§ What the task asks:
As you print the data below, keep every line exactly as it is and leave the images behind.
++++ Data excerpt
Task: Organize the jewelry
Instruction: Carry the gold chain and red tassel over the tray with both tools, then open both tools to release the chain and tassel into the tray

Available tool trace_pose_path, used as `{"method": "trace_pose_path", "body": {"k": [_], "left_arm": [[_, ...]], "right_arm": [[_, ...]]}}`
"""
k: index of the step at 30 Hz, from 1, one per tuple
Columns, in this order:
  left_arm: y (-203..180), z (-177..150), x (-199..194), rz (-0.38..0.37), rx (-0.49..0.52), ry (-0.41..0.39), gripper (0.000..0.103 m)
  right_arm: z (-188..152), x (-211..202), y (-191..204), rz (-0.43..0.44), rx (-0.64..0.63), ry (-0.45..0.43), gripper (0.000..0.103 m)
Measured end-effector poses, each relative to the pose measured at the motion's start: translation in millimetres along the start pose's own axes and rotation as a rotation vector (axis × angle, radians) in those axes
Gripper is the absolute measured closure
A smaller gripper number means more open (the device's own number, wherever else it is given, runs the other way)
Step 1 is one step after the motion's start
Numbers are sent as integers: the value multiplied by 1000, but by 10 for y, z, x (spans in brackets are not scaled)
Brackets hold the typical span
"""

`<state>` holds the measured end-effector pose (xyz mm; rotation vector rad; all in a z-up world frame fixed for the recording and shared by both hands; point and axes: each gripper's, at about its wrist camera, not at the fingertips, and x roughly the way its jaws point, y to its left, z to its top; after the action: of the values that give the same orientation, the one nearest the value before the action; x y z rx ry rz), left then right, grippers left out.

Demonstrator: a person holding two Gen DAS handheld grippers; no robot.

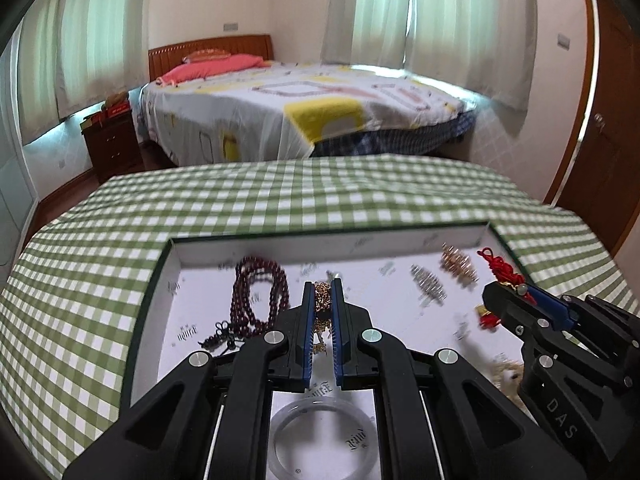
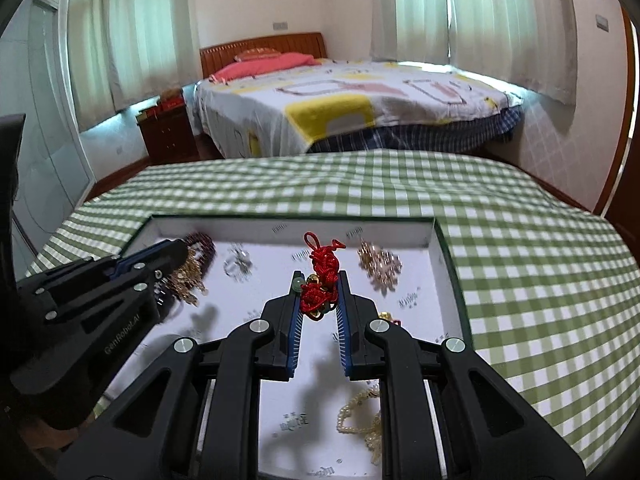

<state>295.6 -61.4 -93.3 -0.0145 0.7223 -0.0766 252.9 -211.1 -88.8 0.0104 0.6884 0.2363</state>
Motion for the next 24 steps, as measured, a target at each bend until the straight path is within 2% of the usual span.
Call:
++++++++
§ Output of the task:
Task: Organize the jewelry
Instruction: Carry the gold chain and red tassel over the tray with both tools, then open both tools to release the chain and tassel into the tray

Available tool trace_pose_path, used as `{"method": "trace_pose_path", "body": {"k": [_], "left_arm": [[_, ...]], "right_arm": [[_, ...]]}}`
"""
k: index of the step at 30 Hz, from 1, one per tuple
Columns, in this order:
  left_arm: y (-203..180), z (-177..150), x (-199..194), rz (-0.38..0.37), rx (-0.49..0.52), ry (-0.41..0.39), gripper (0.000..0.103 m)
  right_arm: z (-188..152), x (-211..202), y (-191..204), rz (-0.43..0.44), rx (-0.64..0.63), ry (-0.45..0.43), gripper (0.000..0.103 m)
Measured end-effector poses, each relative to the pose measured at the motion's start: translation in millimetres along the start pose's own axes and rotation as a rotation vector (axis × angle, radians) in those axes
Gripper is the absolute measured closure
A smaller gripper number means more open (the device's own number, wherever else it is given, runs the other way)
Step 1 is one step after the motion's start
Numbers are sent as integers: the value multiplied by 1000, but by 10 for y, z, x (spans in brackets are not scaled)
Brackets hold the typical span
"""

`<state>` holds the measured end-effector pose (xyz mm; rotation vector rad; all in a z-up world frame fixed for the recording and shared by both hands; point and axes: each gripper's, at about its wrist camera, not at the fingertips, and x roughly the way its jaws point, y to its left, z to its top; after the action: of the values that give the same orientation, the one nearest the value before the action; x y z rx ry rz), left then right, grippers left out.

Demonstrator: a person holding two Gen DAS handheld grippers; no robot.


<state>295.6 -61.4 -93.3 -0.0145 0.7223 -0.0766 252.9 -211.1 -88.8 0.0104 0.6884 0.2363</state>
Motion for the next 24 steps, as measured, a target at each bend until the straight path is within 2% of the usual span.
Call:

This exercise requires nothing further.